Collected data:
*** Block opens ***

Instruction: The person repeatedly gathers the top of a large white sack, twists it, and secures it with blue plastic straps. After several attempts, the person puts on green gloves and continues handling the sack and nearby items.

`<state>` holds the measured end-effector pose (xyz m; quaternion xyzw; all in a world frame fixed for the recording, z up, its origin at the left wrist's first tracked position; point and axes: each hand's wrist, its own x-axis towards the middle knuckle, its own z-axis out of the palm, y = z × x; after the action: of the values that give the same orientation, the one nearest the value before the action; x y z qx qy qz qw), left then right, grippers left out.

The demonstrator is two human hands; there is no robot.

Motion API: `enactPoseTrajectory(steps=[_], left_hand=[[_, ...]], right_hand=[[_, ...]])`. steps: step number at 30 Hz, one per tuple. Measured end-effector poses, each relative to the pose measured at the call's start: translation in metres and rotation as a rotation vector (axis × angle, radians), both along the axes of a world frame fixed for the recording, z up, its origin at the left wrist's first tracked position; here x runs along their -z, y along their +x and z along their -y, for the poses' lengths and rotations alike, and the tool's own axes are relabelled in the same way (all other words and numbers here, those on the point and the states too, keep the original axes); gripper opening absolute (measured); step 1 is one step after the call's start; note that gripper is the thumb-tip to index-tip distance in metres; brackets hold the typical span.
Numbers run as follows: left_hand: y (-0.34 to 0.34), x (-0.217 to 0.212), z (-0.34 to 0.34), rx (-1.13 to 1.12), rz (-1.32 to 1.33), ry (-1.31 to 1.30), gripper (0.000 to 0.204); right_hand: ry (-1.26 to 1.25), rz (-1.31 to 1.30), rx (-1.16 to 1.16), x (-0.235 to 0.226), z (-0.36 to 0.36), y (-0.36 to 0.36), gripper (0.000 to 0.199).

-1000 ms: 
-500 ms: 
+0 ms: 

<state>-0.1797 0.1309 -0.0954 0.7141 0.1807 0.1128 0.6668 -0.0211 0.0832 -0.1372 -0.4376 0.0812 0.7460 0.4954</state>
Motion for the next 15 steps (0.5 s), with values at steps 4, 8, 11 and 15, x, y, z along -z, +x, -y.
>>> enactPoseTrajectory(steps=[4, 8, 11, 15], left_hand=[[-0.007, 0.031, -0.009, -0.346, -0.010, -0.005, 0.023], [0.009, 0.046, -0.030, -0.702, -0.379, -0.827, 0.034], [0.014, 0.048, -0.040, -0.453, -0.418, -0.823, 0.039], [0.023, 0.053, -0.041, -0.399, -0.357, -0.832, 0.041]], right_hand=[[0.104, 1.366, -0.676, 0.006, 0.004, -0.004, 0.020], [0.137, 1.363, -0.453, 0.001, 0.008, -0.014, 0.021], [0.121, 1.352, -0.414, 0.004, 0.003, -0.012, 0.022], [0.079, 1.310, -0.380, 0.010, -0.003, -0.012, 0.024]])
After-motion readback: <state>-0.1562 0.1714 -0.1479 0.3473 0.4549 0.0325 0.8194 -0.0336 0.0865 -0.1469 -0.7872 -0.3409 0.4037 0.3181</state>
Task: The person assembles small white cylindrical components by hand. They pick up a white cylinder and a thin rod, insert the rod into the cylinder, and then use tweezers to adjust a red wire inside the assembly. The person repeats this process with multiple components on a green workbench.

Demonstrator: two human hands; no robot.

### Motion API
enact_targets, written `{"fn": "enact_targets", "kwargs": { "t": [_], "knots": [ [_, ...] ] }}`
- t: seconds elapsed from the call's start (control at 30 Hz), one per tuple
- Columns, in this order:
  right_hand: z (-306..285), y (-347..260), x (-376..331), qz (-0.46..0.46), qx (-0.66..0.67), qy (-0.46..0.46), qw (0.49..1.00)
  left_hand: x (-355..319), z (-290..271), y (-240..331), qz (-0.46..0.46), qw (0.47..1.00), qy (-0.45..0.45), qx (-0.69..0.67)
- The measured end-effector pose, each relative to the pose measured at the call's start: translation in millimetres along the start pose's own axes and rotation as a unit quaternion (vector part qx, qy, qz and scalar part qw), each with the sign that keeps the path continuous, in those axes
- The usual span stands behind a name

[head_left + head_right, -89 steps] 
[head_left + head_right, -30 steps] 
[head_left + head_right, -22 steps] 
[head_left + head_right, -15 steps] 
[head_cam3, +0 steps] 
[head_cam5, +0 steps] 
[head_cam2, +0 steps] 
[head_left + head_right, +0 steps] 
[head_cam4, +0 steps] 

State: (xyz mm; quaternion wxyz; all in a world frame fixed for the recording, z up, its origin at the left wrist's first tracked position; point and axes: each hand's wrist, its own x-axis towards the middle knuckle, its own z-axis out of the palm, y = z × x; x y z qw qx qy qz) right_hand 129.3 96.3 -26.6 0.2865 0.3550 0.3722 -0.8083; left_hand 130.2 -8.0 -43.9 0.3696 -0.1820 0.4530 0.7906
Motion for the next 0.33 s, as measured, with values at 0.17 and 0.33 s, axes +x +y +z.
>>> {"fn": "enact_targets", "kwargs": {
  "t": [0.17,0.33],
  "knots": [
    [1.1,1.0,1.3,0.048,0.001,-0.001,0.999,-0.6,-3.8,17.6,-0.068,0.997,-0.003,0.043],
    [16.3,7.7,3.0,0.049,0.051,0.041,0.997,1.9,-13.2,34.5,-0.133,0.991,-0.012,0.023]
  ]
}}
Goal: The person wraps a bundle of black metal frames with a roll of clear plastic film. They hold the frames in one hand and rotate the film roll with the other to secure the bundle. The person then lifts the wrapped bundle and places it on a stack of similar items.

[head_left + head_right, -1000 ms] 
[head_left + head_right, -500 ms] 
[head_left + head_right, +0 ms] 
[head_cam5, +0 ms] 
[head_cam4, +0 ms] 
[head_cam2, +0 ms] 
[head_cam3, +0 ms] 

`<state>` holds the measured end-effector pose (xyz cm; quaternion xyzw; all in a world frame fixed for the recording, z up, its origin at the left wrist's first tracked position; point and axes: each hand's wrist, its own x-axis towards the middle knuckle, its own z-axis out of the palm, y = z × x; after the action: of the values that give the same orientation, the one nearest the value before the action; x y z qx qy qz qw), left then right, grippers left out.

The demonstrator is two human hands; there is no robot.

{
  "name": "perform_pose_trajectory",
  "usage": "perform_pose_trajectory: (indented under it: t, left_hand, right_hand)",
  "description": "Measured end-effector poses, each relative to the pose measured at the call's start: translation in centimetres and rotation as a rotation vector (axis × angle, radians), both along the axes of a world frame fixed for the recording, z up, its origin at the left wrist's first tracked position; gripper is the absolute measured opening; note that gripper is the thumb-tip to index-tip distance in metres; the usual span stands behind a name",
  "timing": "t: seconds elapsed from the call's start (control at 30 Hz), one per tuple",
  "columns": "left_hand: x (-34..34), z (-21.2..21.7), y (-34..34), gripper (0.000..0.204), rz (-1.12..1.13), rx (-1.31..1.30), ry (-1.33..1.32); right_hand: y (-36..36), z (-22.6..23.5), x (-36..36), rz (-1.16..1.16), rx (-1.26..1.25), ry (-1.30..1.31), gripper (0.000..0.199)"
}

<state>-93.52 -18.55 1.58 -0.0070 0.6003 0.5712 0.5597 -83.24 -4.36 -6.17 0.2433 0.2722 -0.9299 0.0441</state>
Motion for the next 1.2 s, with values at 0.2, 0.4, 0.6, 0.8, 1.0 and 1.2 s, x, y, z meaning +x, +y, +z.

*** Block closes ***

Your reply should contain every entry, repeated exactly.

EXERCISE ANSWER:
Instruction: The person repeatedly gathers the top of a large white sack, twists it, and secures it with blue plastic straps. After several attempts, the person puts on green gloves and continues handling the sack and nearby items.

`<state>` holds the measured end-effector pose (xyz m; quaternion xyzw; all in a world frame fixed for the recording, z up, its origin at the left wrist's first tracked position; point and axes: each hand's wrist, its own x-axis towards the middle knuckle, its own z-axis out of the palm, y = z × x; after the action: of the values that give the same orientation, the one nearest the value before the action; x y z qx qy qz qw), left then right, grippers left out.

The demonstrator is two human hands; there is no robot.

Motion API: `enactPoseTrajectory(steps=[_], left_hand=[[_, ...]], right_hand=[[_, ...]])`. steps: step number at 30 Hz, one per tuple. Measured end-effector poses, each relative to the pose measured at the call's start: translation in metres and rotation as a rotation vector (axis × angle, radians), both along the axes of a world frame fixed for the recording, z up, its origin at the left wrist's first tracked position; here x runs along their -z, y along their +x and z along their -y, for the poses' lengths and rotations alike, and the tool's own axes are relabelled in the same way (all other words and numbers here, those on the point and the states too, keep the original axes); gripper opening absolute (measured); step 1 is one step after the call's start; note that gripper is the thumb-tip to index-tip distance in metres; brackets hold the typical span.
Numbers run as follows: left_hand: y (-0.34 to 0.34), x (-0.217 to 0.212), z (-0.34 to 0.34), rx (-1.13 to 1.12), rz (-1.32 to 1.33), ry (-1.31 to 1.30), gripper (0.000 to 0.204); right_hand: ry (-1.26 to 1.25), rz (-1.31 to 1.30), rx (-1.16 to 1.16), x (-0.235 to 0.226), z (-0.36 to 0.36), y (-0.36 to 0.36), gripper (0.000 to 0.199).

-1000 ms: 
-500 ms: 
+0 ms: 

<state>-0.1797 0.1309 -0.0954 0.7141 0.1807 0.1128 0.6668 -0.0211 0.0832 -0.1372 -0.4376 0.0812 0.7460 0.4954</state>
Motion for the next 15 steps (0.5 s), with values at steps 4, 8, 11 and 15, x, y, z along -z, +x, -y.
>>> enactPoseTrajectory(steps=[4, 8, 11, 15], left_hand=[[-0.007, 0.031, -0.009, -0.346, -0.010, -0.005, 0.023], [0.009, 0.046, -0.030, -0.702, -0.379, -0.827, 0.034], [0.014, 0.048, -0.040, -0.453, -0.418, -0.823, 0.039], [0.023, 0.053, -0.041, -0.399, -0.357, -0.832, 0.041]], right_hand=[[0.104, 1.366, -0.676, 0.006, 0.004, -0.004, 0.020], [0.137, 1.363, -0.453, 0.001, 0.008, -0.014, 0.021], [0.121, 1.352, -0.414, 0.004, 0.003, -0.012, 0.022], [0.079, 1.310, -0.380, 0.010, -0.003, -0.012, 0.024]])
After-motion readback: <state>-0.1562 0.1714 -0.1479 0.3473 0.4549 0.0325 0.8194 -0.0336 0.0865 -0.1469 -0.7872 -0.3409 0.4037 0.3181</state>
Task: The person assembles small white cylindrical components by hand. They pick up a white cylinder and a thin rod, insert the rod into the cylinder, and then use tweezers to adjust a red wire inside the assembly. The person repeats this process with multiple components on a green workbench.

Demonstrator: two human hands; no robot.

### Motion API
enact_targets, written `{"fn": "enact_targets", "kwargs": { "t": [_], "knots": [ [_, ...] ] }}`
- t: seconds elapsed from the call's start (control at 30 Hz), one per tuple
- Columns, in this order:
  right_hand: z (-306..285), y (-347..260), x (-376..331), qz (-0.46..0.46), qx (-0.66..0.67), qy (-0.46..0.46), qw (0.49..1.00)
  left_hand: x (-355..319), z (-290..271), y (-240..331), qz (-0.46..0.46), qw (0.47..1.00), qy (-0.45..0.45), qx (-0.69..0.67)
- The measured end-effector pose, each relative to the pose measured at the call's start: translation in millimetres along the start pose's own axes and rotation as a unit quaternion (vector part qx, qy, qz and scalar part qw), each with the sign that keeps the path continuous, in those axes
- The usual span stands behind a name

[head_left + head_right, -89 steps] 
[head_left + head_right, -30 steps] 
[head_left + head_right, -22 steps] 
[head_left + head_right, -15 steps] 
[head_cam3, +0 steps] 
[head_cam5, +0 steps] 
[head_cam2, +0 steps] 
[head_left + head_right, +0 steps] 
[head_cam4, +0 steps] 

State: (xyz mm; quaternion wxyz; all in a world frame fixed for the recording, z up, its origin at the left wrist's first tracked position; point and axes: each hand's wrist, its own x-axis towards the middle knuckle, its own z-axis out of the palm, y = z × x; x y z qw qx qy qz) right_hand 129.3 96.3 -26.6 0.2865 0.3550 0.3722 -0.8083; left_hand 130.2 -8.0 -43.9 0.3696 -0.1820 0.4530 0.7906
Motion for the next 0.33 s, as measured, with values at 0.17 and 0.33 s, axes +x +y +z.
>>> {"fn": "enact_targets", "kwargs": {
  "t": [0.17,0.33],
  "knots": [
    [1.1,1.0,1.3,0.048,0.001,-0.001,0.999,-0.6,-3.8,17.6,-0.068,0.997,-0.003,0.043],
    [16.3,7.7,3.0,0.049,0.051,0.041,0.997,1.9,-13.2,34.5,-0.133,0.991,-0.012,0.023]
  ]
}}
Goal: The person wraps a bundle of black metal frames with a roll of clear plastic film. They hold the frames in one hand and rotate the film roll with the other to secure the bundle. The person then lifts the wrapped bundle and places it on a stack of similar items.

[head_left + head_right, -1000 ms] 
[head_left + head_right, -500 ms] 
[head_left + head_right, +0 ms] 
[head_cam5, +0 ms] 
[head_cam4, +0 ms] 
[head_cam2, +0 ms] 
[head_cam3, +0 ms] 

`<state>` holds the measured end-effector pose (xyz cm; quaternion xyzw; all in a world frame fixed for the recording, z up, its origin at the left wrist's first tracked position; point and axes: each hand's wrist, its own x-axis towards the middle knuckle, its own z-axis out of the palm, y = z × x; after the action: of the values that give the same orientation, the one nearest the value before the action; x y z qx qy qz qw), left then right, grippers left out.

The demonstrator is two human hands; there is no robot.

{
  "name": "perform_pose_trajectory",
  "usage": "perform_pose_trajectory: (indented under it: t, left_hand, right_hand)",
  "description": "Measured end-effector poses, each relative to the pose measured at the call's start: translation in centimetres and rotation as a rotation vector (axis × angle, radians), both along the axes of a world frame fixed for the recording, z up, its origin at the left wrist's first tracked position; gripper is the absolute measured opening; note that gripper is the thumb-tip to index-tip distance in metres; the usual span stands behind a name",
  "timing": "t: seconds elapsed from the call's start (control at 30 Hz), one per tuple",
  "columns": "left_hand: x (-34..34), z (-21.2..21.7), y (-34..34), gripper (0.000..0.204), rz (-1.12..1.13), rx (-1.31..1.30), ry (-1.33..1.32); right_hand: y (-36..36), z (-22.6..23.5), x (-36..36), rz (-1.16..1.16), rx (-1.26..1.25), ry (-1.30..1.31), gripper (0.000..0.199)"
}

<state>-93.52 -18.55 1.58 -0.0070 0.6003 0.5712 0.5597 -83.24 -4.36 -6.17 0.2433 0.2722 -0.9299 0.0441</state>
Motion for the next 1.2 s, with values at 0.2, 0.4, 0.6, 0.8, 1.0 and 1.2 s, x, y, z meaning +x, +y, +z.

The answer has been given, and the exercise is complete.